BC Minister of State for Child Care Katrina Chan said the claims by the opposition are simply untrue.

“What the BC Liberals are claiming is simply untrue, we have been working with diverse providers, we’ve increased funding significantly for all providers, when it comes to reducing parent fees, supporting their operation with operational funding and to maintain their spaces as well, and we will continue to do that,” said Chan.

As of 2020-21, private for-profit childcare providers account for 60,968 spaces or 48% of the childcare spots in BC. Non-profit centres make up most of the remaining spaces with slightly over 50,000 good for 41% province-wide.

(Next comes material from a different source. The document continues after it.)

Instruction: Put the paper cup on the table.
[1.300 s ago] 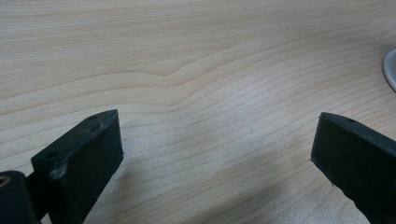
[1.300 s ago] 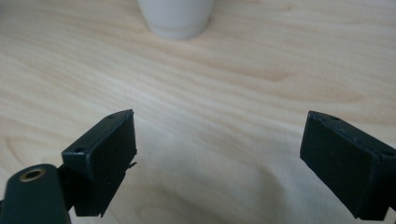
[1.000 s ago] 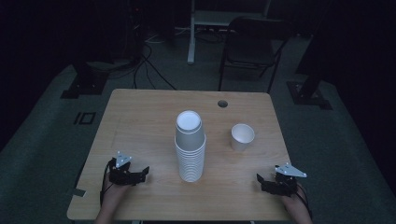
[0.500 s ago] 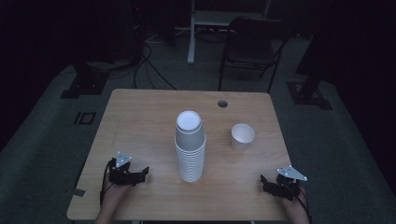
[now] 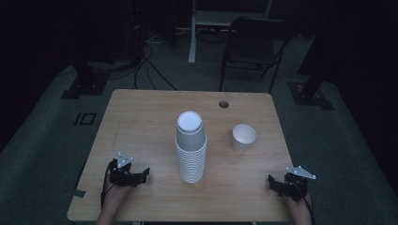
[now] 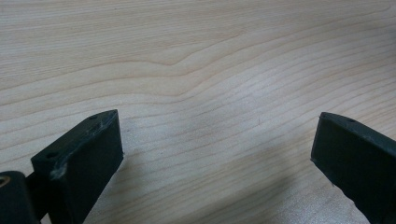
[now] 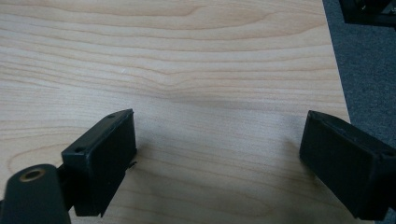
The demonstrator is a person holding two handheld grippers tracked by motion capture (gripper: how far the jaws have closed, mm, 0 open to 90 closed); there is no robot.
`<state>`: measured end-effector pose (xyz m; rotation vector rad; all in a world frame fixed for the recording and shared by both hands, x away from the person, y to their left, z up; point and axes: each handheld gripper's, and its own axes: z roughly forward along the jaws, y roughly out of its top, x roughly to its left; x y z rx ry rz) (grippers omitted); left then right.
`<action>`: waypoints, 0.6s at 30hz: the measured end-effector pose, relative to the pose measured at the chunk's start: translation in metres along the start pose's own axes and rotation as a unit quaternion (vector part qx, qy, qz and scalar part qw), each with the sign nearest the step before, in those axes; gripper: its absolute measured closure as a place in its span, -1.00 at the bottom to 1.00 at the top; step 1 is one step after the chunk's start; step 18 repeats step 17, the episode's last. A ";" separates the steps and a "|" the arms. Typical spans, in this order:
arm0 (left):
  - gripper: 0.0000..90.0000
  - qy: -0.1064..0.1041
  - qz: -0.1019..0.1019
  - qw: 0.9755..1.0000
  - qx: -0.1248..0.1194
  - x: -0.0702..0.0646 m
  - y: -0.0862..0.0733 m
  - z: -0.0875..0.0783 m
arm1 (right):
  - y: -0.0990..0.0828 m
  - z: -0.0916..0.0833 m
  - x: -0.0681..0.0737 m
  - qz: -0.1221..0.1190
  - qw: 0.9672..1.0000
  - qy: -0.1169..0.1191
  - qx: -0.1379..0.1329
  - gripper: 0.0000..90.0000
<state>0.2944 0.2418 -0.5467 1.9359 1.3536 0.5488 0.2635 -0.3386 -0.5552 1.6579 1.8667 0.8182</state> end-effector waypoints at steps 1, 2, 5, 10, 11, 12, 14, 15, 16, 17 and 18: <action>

According to the Ministry of Children and Family Development Decision Note obtained by the Freedom of Information Act (FOI) by the BC Liberal Caucus, the implementation of this plan would be negative for private providers.

Chan says the government does still plan to work with both private and non-profit providers for childcare, although the opposition and critics have said otherwise.

The decision note does mention the funding for residence-based providers will continue.

For-profit providers will remain eligible for operating funding (provided that they opt into the universal child care system), which will continue to support both current and expanded for-profit child care operations. Continued access to operating funding may encourage for-profit providers to create new child care spaces, regardless of the availability of space creation funding.

The province is currently in year four of their childcare plan with goals of having childcare for $10 a day by 2025-26 with help from Ottawa.